*WHAT TO WORK ON:*
Starting at the line that contains "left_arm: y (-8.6" and ending at the line that contains "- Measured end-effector", the lines below are to be given again exactly, with nothing added.

*COLLECTED DATA:*
┌──

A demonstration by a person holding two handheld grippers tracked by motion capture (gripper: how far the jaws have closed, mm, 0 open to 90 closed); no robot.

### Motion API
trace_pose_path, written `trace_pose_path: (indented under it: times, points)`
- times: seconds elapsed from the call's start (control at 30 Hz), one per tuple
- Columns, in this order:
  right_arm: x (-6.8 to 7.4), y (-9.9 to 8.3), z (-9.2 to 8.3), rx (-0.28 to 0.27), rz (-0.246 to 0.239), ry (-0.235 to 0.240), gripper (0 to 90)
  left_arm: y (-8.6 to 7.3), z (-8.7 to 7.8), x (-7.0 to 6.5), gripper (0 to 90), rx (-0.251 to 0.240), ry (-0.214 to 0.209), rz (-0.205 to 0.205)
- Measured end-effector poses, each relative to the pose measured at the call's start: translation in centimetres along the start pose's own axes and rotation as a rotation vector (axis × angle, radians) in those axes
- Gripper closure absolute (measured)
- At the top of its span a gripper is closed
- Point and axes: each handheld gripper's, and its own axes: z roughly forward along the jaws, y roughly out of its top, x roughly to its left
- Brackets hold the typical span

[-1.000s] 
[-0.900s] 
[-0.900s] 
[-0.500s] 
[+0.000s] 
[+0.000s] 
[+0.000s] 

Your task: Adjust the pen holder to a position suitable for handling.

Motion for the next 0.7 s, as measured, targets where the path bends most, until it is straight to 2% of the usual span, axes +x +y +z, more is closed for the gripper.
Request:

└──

*OUTPUT FOR THIS EXERCISE:*
  left_arm: y (-8.6 to 7.3), z (-8.7 to 7.8), x (-7.0 to 6.5), gripper (0 to 90), rx (-0.251 to 0.240), ry (-0.214 to 0.209), rz (-0.205 to 0.205)
- Measured end-effector poses, each relative to the pose measured at the call's start: translation in centimetres along the start pose's own axes and rotation as a rotation vector (axis × angle, radians) in those axes

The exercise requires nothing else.